Just as an example. Say you and the little one are building with wooden blocks, and every single time you try and make a tower, she knocks it over. You might think "that's wrong; stop knocking down mama's towers!" (I'm not saying you'd say this, but it's a hypothetical). Actually this used to happen with me and my son. It's hard not to get annoyed! But anyway that was when I was in the old way of looking at stuff....I digress...

My point is that from MY point of view, the tower-knocking behavior could have been labeled misbehavior or wrong or rude, whatever. But in truth, the pre-verbal child could probably be thinking "hey, check it out! these hands of mine really can do this! I hit these blocks, and BOOM, every time, they go over. Awesome! Look at my power! Why is Mama frowning; isn't this what blocks are for?" and so on. The child could be innocently learning, but the parent could be putting a value-judgement ("wrong" "rude" "misbehavior") on it.

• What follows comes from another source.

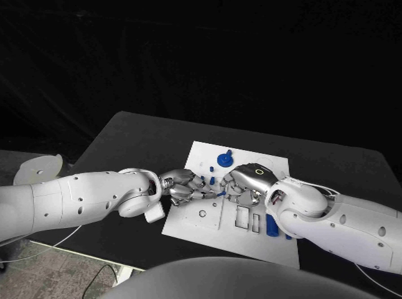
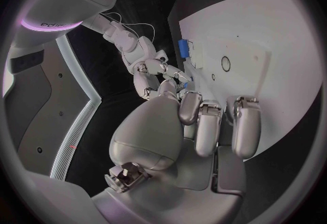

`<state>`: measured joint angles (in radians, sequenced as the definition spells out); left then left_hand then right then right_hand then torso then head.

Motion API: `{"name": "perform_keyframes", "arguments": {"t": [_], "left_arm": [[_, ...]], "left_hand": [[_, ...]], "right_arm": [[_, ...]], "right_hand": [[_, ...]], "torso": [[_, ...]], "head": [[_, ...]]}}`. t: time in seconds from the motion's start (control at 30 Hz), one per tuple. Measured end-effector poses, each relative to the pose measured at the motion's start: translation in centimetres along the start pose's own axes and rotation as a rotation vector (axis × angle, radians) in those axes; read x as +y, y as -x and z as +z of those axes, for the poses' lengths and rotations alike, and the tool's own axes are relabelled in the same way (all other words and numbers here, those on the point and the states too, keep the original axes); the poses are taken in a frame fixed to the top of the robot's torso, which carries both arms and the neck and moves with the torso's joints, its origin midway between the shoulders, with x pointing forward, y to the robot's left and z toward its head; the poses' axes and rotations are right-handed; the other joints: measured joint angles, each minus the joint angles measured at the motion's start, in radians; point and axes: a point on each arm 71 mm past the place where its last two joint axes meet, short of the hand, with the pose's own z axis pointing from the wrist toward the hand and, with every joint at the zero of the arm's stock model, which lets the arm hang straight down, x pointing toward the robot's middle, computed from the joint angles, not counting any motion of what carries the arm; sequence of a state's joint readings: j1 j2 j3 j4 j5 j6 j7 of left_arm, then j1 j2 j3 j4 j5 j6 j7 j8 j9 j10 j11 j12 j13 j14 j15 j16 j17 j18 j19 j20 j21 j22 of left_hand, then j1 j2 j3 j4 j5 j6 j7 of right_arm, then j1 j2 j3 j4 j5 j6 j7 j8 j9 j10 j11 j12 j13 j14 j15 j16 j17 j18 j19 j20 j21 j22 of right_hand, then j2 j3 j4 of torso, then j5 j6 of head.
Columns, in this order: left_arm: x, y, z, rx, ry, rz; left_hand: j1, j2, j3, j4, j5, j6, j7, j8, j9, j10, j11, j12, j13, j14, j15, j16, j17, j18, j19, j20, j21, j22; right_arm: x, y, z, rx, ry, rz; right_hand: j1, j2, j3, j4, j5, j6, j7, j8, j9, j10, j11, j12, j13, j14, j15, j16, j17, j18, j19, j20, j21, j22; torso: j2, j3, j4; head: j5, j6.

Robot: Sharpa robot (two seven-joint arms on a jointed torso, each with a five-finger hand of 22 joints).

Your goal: Assemble the parts on the task board

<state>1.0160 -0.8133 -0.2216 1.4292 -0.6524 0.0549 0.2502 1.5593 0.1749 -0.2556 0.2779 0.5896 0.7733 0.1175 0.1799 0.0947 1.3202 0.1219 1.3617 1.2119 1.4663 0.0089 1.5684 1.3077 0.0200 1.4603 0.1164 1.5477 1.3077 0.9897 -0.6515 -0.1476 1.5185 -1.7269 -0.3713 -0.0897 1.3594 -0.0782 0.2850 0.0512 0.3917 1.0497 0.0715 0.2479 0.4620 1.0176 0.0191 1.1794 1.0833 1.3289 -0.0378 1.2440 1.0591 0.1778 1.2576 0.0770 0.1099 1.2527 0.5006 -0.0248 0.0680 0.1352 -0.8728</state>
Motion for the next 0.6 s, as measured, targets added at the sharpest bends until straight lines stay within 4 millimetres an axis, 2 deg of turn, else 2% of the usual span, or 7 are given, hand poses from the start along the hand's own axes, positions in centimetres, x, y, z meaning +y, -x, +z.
{"name": "perform_keyframes", "arguments": {"t": [0.43,0.6], "left_arm": [[0.08,-0.09,0.07,0.009,0.008,0.002],[0.04,-0.1,0.05,0.01,0.007,0.002]], "left_hand": [[0.012,0.001,0.022,-0.002,0.005,0.006,0.0,-0.002,0.002,0.0,0.0,-0.001,0.0,0.0,0.0,0.0,0.0,0.001,0.0,0.0,0.0,0.0],[0.02,-0.004,0.036,-0.011,0.005,0.063,0.002,0.046,0.033,0.0,0.0,-0.001,0.0,0.0,0.0,0.0,0.0,0.002,0.0,0.0,0.0,0.0]], "right_arm": [[0.08,-0.31,0.05,0.011,-0.001,0.003],[0.27,-0.42,0.14,0.017,0.003,0.003]], "right_hand": [[0.0,0.0,0.008,-0.008,0.011,-0.003,0.004,-0.001,0.008,-0.004,-0.004,-0.004,-0.003,-0.004,0.004,-0.006,-0.01,0.0,0.0,0.0,-0.004,0.004],[0.0,0.0,0.01,-0.01,0.017,-0.001,0.006,-0.002,0.008,-0.004,-0.004,-0.004,-0.003,-0.007,0.0,-0.006,-0.01,0.0,0.0,0.0,-0.004,0.006]], "torso": [[0.0,0.0001,-0.0004],[0.0,0.0001,-0.0001]], "head": [[0.001,0.0],[0.0,0.0]]}}
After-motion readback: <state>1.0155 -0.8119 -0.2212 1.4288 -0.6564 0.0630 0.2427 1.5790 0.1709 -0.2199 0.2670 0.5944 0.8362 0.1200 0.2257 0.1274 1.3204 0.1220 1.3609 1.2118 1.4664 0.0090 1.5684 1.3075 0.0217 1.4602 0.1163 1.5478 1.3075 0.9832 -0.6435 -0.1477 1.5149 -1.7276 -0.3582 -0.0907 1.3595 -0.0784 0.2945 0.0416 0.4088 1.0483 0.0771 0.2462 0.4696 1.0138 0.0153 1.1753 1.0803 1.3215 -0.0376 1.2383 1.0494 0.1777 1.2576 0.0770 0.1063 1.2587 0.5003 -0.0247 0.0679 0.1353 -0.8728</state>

Some things are not misbehavior, but are really child-appropriate behaviors that are happening in a really inconvenient time & place from the adult's point of view.

But look at me....I could be veering all over the place here. If I had an example of the actual behaviors that prompted your original post, I'd probably make more relevant comments.

But value judgement....that's just what it says. It labels an action "he cried when I put him to bed" with a value judgement "that's misbehavior". There are other ways to interpret the "cried when I put him to bed." Instead of misbehavior, maybe he was frightened of some big shadows on the wall, or maybe he's just frustrated from being a pre-verbal child all day and none of these grownups knows how it feels and he can't deal with the pent-up feelings, etc etc

Anyway like I said I may be way off the mark because I don't know what your child is doing that prompted the original post. bye for now; gotta run!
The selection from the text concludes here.